The keep they lived in was the centrepiece of Vanir presence in Ashaewulo’sabberkena, a bastion that had stood since before Hekro was born and had provided haven, refuge, and staging point for the Vanir nation. It had allowed the Vanir, even in the leanest of times, to keep the Coeecians from encroaching further into Midgard, the home of the Vanir people. The loss of the keep would be devastating both strategically and moralistically, a truth that someone like Jesam would know.
Hekro finished straightening her jacket, strode outside and stood on the heavy walls. Figo followed, chattering on about logistics. Hekro ignored him as she crossed her arms and looked outside. The rain was so thick that she could only just make out the Coeecians down below, using their tools and fell trickery to erode the base upon which the keep stood, and she knew that Jesam had trapped them – for if they went out there they would be walking into a trap, but if they kept behind their walls the walls would crumble and the Coeecians would swarm over them and kill them all.
She explained this to Figo, trying to decide if there was a way out of Jesam’s little gambit. Figo wanted to go out and fight, confident of his ability to win, but Hekro held him in place with a look. There was more going on here, some plan that they did not see.
The cry caught them all off-guard. A moment later twelve arrows were fired from down below, each of them striking the battlements. No other volley was fired and even Hekro could see that the arrows were tied with messages around them, the paper treated to resist the strain of water. She strode to the edge of the wall and claimed the arrow, ignoring the warnings of Figo’s men. The Coeecians would not shoot someone in the act of retrieving a message; they considered it bad luck.

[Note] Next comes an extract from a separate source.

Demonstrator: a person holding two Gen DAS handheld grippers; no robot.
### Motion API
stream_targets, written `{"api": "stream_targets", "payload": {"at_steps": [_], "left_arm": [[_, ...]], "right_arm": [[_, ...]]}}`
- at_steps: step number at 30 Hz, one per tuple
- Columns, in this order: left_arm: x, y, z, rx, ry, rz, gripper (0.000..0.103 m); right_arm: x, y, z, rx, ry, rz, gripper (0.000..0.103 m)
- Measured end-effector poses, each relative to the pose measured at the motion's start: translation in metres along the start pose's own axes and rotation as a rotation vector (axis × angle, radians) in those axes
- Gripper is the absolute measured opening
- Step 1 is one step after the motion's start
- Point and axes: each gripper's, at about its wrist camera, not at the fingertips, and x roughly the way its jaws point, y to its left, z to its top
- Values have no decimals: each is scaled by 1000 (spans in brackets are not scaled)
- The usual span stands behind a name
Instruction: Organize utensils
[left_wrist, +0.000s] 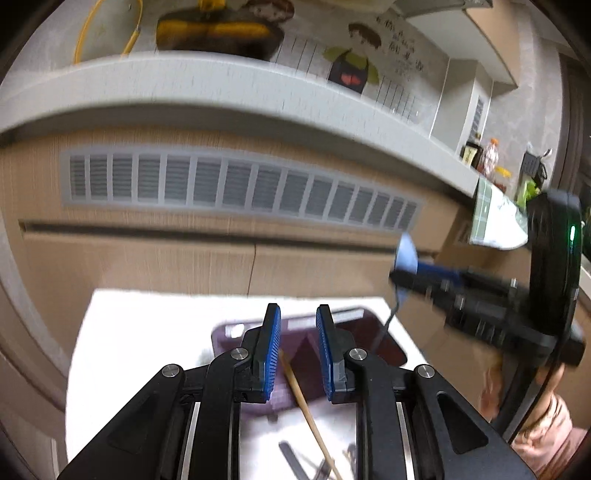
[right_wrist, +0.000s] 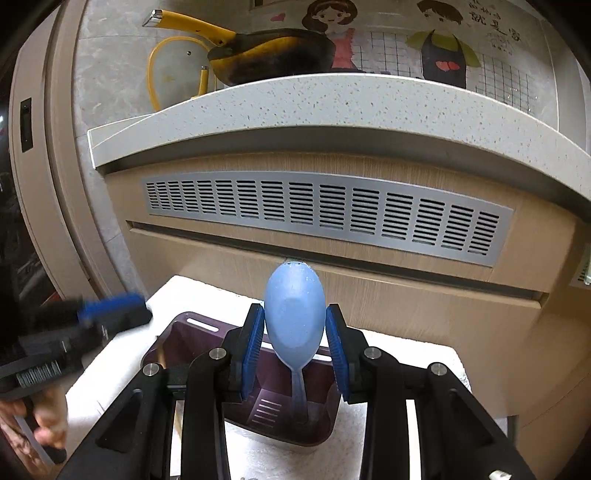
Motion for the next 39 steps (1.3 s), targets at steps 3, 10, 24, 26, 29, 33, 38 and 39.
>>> {"api": "stream_targets", "payload": {"at_steps": [3, 10, 24, 26, 29, 33, 38, 39], "left_arm": [[10, 4, -15, -35, 62, -13, 22], [-15, 39, -40, -114, 27, 74, 47], [15, 110, -62, -140, 199, 99, 49], [36, 111, -53, -48, 246, 103, 49], [61, 111, -52, 126, 299, 158, 49], [86, 110, -61, 223, 385, 169, 49], [100, 123, -65, 154, 395, 174, 36], [98, 123, -65, 156, 389, 181, 31]], "right_arm": [[4, 2, 0, -1, 9, -8, 32], [4, 8, -4, -24, 20, -7, 32], [-2, 20, 2, -36, -2, -65, 31], [-22, 19, 11, -38, -47, -78, 31], [-59, 17, 22, -55, -110, -112, 31], [-91, 12, 21, -53, -113, -130, 31], [-102, 7, -5, -32, -53, -123, 31], [-101, 6, -14, -22, -35, -128, 31]]}}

She untied the string around the shaft and unrolled the paper, looking at the girlish Coeecian script. The Vanir held the Coeecian written language in contempt for its complexity and facade of elegance, preferring the economy of their own written codes, and most Vanir nobles would have had no idea how to interpret Jesam’s message. Hekro was not so ignorant, though she did have trouble with the strange curves and loops that the Coeecians used for their inert written sigils.
My Darling Figo,
As much as I admire your persistence in resisting my advances, I have to admit that I’m finding the drudgery of our game growing a little old. You know I want you and you know that there is nothing that you can do to dissuade me from getting what I want. How many more of your people must die before you turn yourself over to me so that we can both sate our desires?
Oh, my lust, my lust… can you not see that what I’m doing is for the best? You are so precious, Lust, a treasure. I will keep you safe, lock you away like the most precious of gems. Surely this is what you crave because it is what I crave for you. How could you want anything else?
I’ve spotted you speaking and walking with that blond harlot. I want you to know that she will not stand between us much longer; my plans have nearly come to fruition. Soon, we will be together and you will be mine and all will be well.
Until then, my Lust, know that the seed I spill I do in your name,
Jesam of the Skie
“They’ve been sending arrows like that every couple of weeks,” Figo said, looking over Hekro’s shoulder. “Our ritualists claim that there is no magic about them, but there must be some meaning to this act… is it some sort of superstition?”
“Yes, that’s it exactly.” Hekro felt no guilt at the lie as she crumpled the paper and tossed it into the nearest fire. His knowing the full details of Jesam’s obsession would benefit no one.
A deep growl rumbled underneath them, the earth giving way under the deluge that assailed them. Hekro’s hand immediately went to her levl, the weapon drawn as she walked towards the sound and ordered the soldiers on those walls back. No Coeecian rope or ladder touched the battlements above the sound as Hekro ordered her country-folk into position. For long moments nothing happened, nothing more than rain tumbling down from on high, liquid shattering on stone.
Then the world screamed as mighty stone walls were dragged out of sight by simple entropy.
She did not flinch when those walls fell. She held her ground and Figo stood with her, his own levl held at the ready. She did not turn to see how much of her people’s resolve had broken with the wall, did not take her eyes from the gaping emptiness that waited before her, a threat, a promise, a sigh made real. She held her ground and she knew that those behind her did so only in honor of her strength.
When the Coeecians swarmed through, a horde of them bashing through like rats, Hekro lifted her levl had howled a warcry, leading her people forward to meet the enemy. Bones shattered and blood swept out in arcs as she struck, cutting a swath through the invaders as an answering cry rose behind her, the Vanir finding their courage and joining their attack.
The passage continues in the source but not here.